Este trató de ignorar el papel y adoptó una actitud de despreocupación.

– ¿El favor que tengo que hacerte es ir a un concierto? Pues pídeme más de estos.

– A este concierto no vas solo a oír música. Vas, sobre todo y fundamentalmente, a espiar para mí.

– Bien, pero ¿de qué se trata?

– Beethoven. Es tu especialidad, ¿no?

– Sí, claro. Sobre eso estoy escribiendo mi ensayo. Lo empecé hace años, cuando aún vivía mi padre, lo interrumpí durante su enfermedad y cuando falleció, no me sentí con fuerzas para retomarlo. Ahora quiero acabarlo, aunque solo sea para poder dedicárselo y honrar su memoria.

– Eso es muy loable -dijo Durán. Y tras una breve pausa continuó-: La semana pasada leí en alguna parte que Beethoven era de origen español.

– Le llamaban el Schwarzspanier, el español negro, porque era muy oscuro de piel, y hay quien dice incluso que tenía ancestros españoles…

– Tú ponlo en tu libro. Siempre hay que barrer para casa.

– Lo cierto es que la familia de Beethoven tenía origen flamenco.

– ¿Lo ves? Flamenco. Seguro que era sevillano.

Daniel se quedó dudando de si Durán había pretendido hacer un chiste.

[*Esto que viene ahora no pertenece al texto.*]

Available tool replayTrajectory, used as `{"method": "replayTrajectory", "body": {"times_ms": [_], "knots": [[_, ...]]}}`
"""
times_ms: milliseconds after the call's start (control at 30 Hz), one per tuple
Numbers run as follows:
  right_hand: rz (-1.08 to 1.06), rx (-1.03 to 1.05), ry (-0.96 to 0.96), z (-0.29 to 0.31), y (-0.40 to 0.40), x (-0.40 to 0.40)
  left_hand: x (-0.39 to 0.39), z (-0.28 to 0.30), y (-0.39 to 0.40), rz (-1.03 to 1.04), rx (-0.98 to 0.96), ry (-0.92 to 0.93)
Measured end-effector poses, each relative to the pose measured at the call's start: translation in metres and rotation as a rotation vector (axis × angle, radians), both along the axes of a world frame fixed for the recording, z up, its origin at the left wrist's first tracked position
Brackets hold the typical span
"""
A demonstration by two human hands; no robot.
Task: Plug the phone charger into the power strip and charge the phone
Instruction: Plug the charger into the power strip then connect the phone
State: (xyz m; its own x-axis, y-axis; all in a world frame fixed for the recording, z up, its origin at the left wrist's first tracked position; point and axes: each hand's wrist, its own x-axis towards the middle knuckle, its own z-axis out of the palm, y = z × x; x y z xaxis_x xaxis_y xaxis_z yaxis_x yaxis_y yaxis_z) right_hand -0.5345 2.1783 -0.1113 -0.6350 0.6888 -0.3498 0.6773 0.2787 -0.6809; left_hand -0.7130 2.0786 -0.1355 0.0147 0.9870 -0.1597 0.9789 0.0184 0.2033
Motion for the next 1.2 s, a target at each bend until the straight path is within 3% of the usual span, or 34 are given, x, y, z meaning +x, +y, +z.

– Flamenco, de Flandes. Los españoles estuvimos en Flandes en el XVI y en el XVII, así que no es improbable que algún arcabucero del Tercio sedujera, o más bien, dada nuestra reputación, violara, a alguna tatarabuela del compositor.

– Pues déjalo bien claro cuando te publiquen El crepúsculo de un genio.

– ¿Sabes hasta el título? ¡Pero cómo se corre la voz!

– A la voz siempre le ha gustado correrse. Toma, echa un vistazo.

Durán le entregó por fin el programa en mano y Daniel empezó a devorar su contenido con avidez. Al leer el nombre que figuraba junto a Beethoven, pegó un respingo y exclamó:

– ¡Ronald Thomas! Sabes quién es, ¿no?